Wamenperin Ungkap Kontribusi Industri Rokok Lebih Besar dari BUMN

Jakarta, CNBC Indonesia - Wakil Menteri Perindustrian (Wamenperin) Faisol Riza menyoroti besarnya kontribusi industri hasil tembakau (IHT) terhadap penerimaan negara. Dalam pernyataannya, Faisol membandingkan besaran sumbangan dari sektor ini dengan kontribusi Badan Usaha Milik Negara (BUMN), terutama di luar penerimaan pajak.
"Industri hasil tembakau merupakan sektor industri yang berperan sangat penting sekali bagi perekonomian nasional, kontribusi cukainya di tahun 2024 itu mencapai Rp 216,9 triliun, menyerap kurang lebih 5,9 juta pekerja," ungkap Faisol dalam diskusi dengan Forum Wartawan Industri (Forwin) di Jakarta, Senin (29/9/2025).
"Kalau dibandingkan dengan sumbangan dari BUMN kepada negara, selain pajak, itu (industri rokok) jauh di atasnya, walaupun dipaksa," sebutnya.
Pernyataan Faisol muncul di tengah diskusi mengenai arah kebijakan IHT yang ke depan dinilai perlu lebih komprehensif. Kementerian Perindustrian (Kemenperin) juga mencatat pada tahun 2024 nilai ekspor produk hasil tembakau mencapai US$ 1,85 miliar, meningkat sebesar 21,71% dibandingkan nilai ekspor 2023 sebesar US$ 1,52 miliar
"Beberapa waktu yang lalu sebelum pemerintahan Pak Prabowo itu BUMN dengan segala macam kekuatannya kira-kira (menyumbang) Rp300 triliun. Rp300 triliun itu BUMN udah ngga bisa kerja maksimal di tahun berikutnya setelah semuanya disumbangkan kepada negara," lanjutnya.

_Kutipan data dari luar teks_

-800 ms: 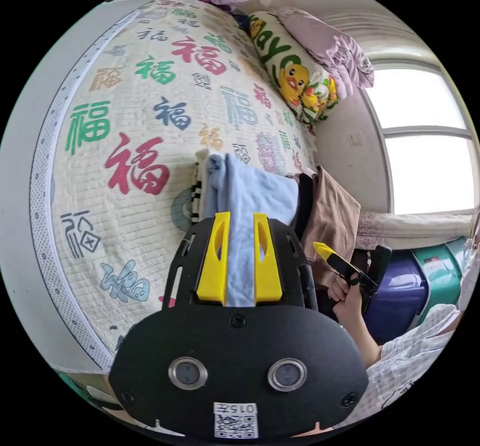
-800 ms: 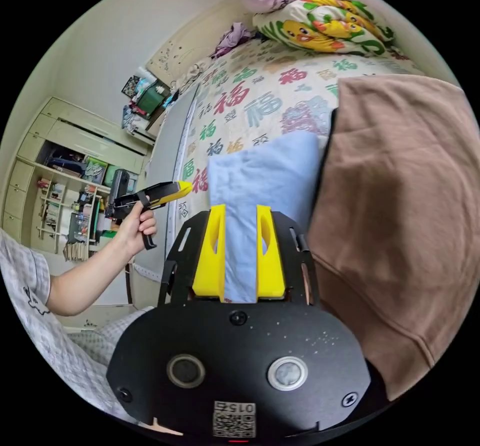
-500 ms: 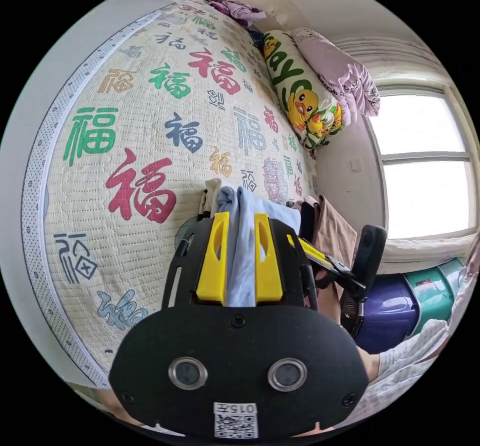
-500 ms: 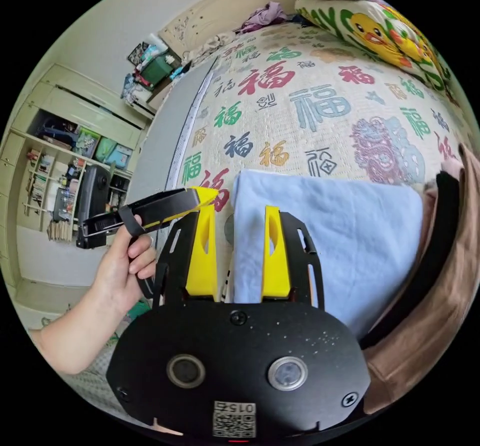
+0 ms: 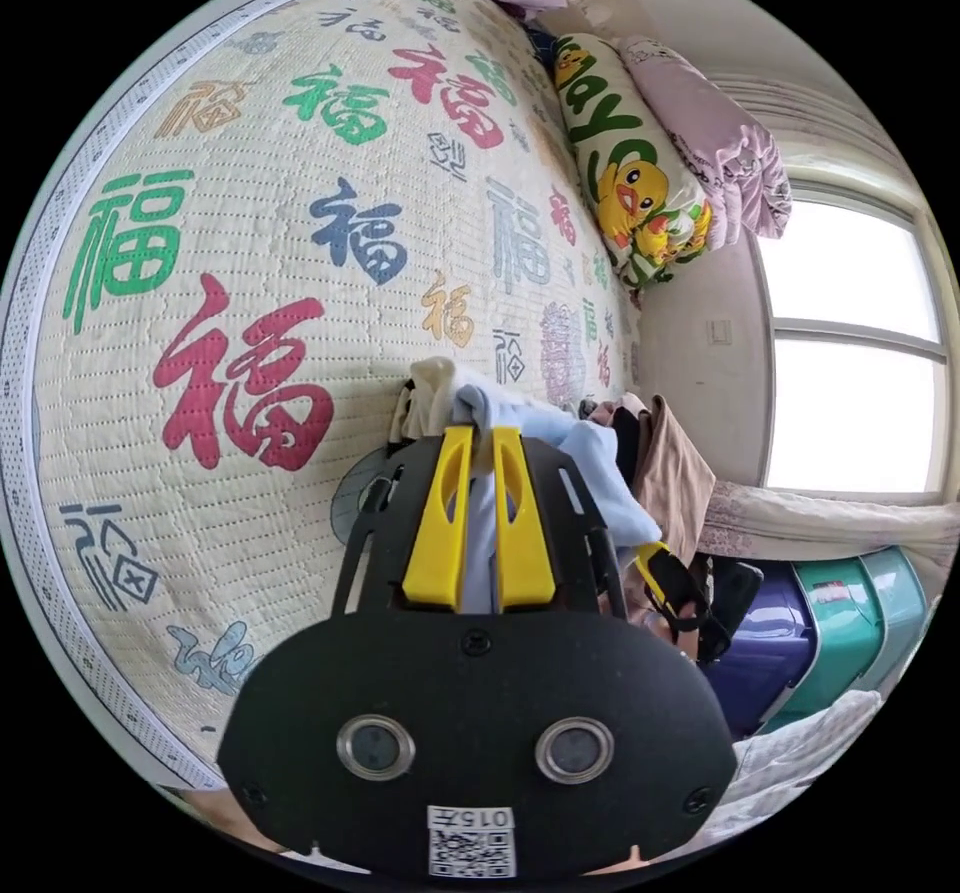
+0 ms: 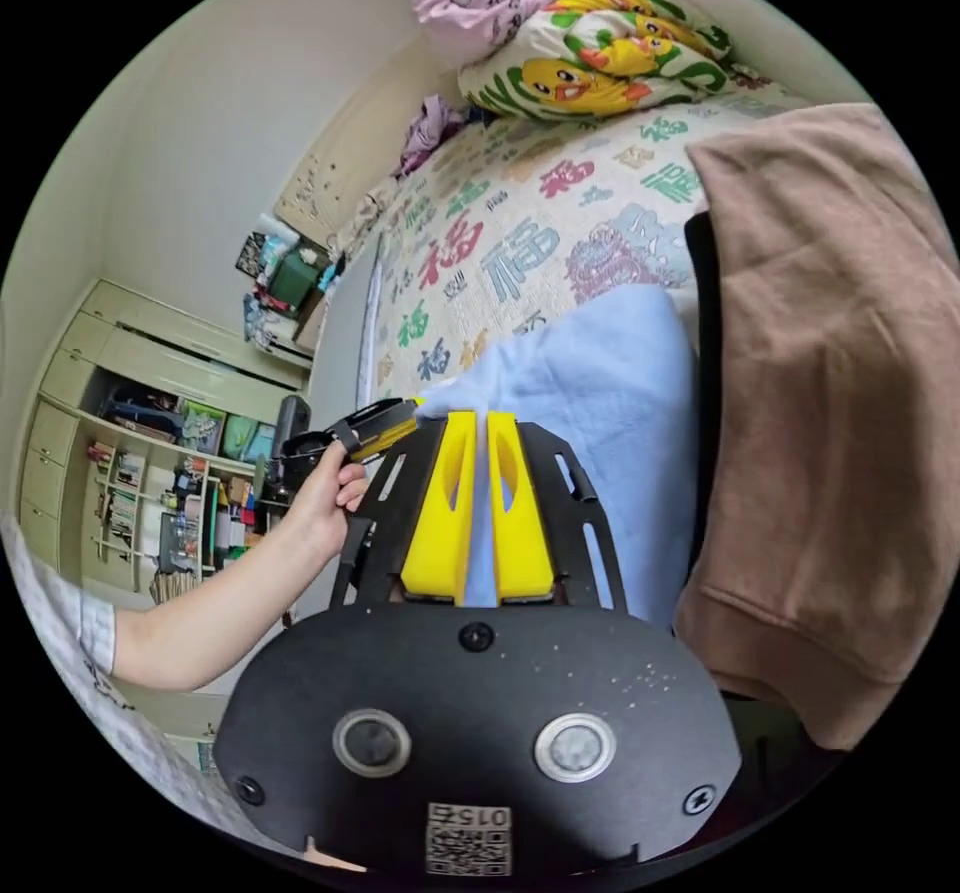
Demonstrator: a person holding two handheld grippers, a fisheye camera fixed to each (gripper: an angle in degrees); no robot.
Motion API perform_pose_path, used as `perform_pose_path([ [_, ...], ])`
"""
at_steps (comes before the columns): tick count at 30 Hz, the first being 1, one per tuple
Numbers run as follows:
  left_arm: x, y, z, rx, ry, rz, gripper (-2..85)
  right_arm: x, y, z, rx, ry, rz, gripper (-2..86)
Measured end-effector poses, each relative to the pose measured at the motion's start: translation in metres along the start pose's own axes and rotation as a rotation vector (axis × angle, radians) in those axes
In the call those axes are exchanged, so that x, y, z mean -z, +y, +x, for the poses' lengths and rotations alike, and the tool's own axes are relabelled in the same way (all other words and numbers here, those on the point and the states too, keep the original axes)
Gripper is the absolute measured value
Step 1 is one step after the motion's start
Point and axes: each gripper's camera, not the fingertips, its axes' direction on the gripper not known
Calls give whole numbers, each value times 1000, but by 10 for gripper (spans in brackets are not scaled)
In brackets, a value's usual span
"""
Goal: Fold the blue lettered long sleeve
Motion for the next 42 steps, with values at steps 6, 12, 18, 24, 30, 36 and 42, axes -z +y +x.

![]() Seorang petani tembakau menata tembakaunya untuk disimpan di gudang penyimpanan di Temanggung, Jawa Tengah, Selasa (17/6/2025). (CNBC Indonesia/Tasya Natalia) |
Apabila melihat sumbangan dividen, selama 2019 sampai 2024 sumbangan dividen BUMN memang tercatat sebesar Rp 330 triliun. Sedangkan industri rokok menyumbang ratusan triliun setiap tahun. Meskipun ia mengakui bahwa sumbangan cukai dari sektor ini mengalami penurunan dibanding tahun-tahun sebelumnya.
"Ini Perusahaan rokok yang boleh dibilang industri asli kita di Indonesia menyumbang negara Rp216 triliun lebih, ini pun turun dibanding tahun-tahun sebelumnya," katanya.
Lebih jauh, ia menekankan pentingnya perumusan kebijakan IHT yang tidak hanya berpijak pada aspek kesehatan, tetapi juga mempertimbangkan dimensi ekonomi dan realita di lapangan, termasuk maraknya peredaran rokok ilegal.
Saat ini, pemerintah masih terus mengkaji kebijakan tarif cukai rokok untuk tahun depan, di tengah dinamika antara tujuan pengendalian konsumsi dan perlindungan terhadap sektor tenaga kerja serta penerimaan negara.
"Kami berharap kebijakan IHT ke depan lebih komprehensif, mempertimbangkan aspek kesehatan sekaligus aspek ekonomi. Terlebih, tingginya peredaran rokok ilegal harus menjadi variabel penting dalam perumusan kebijakan," tutupnya.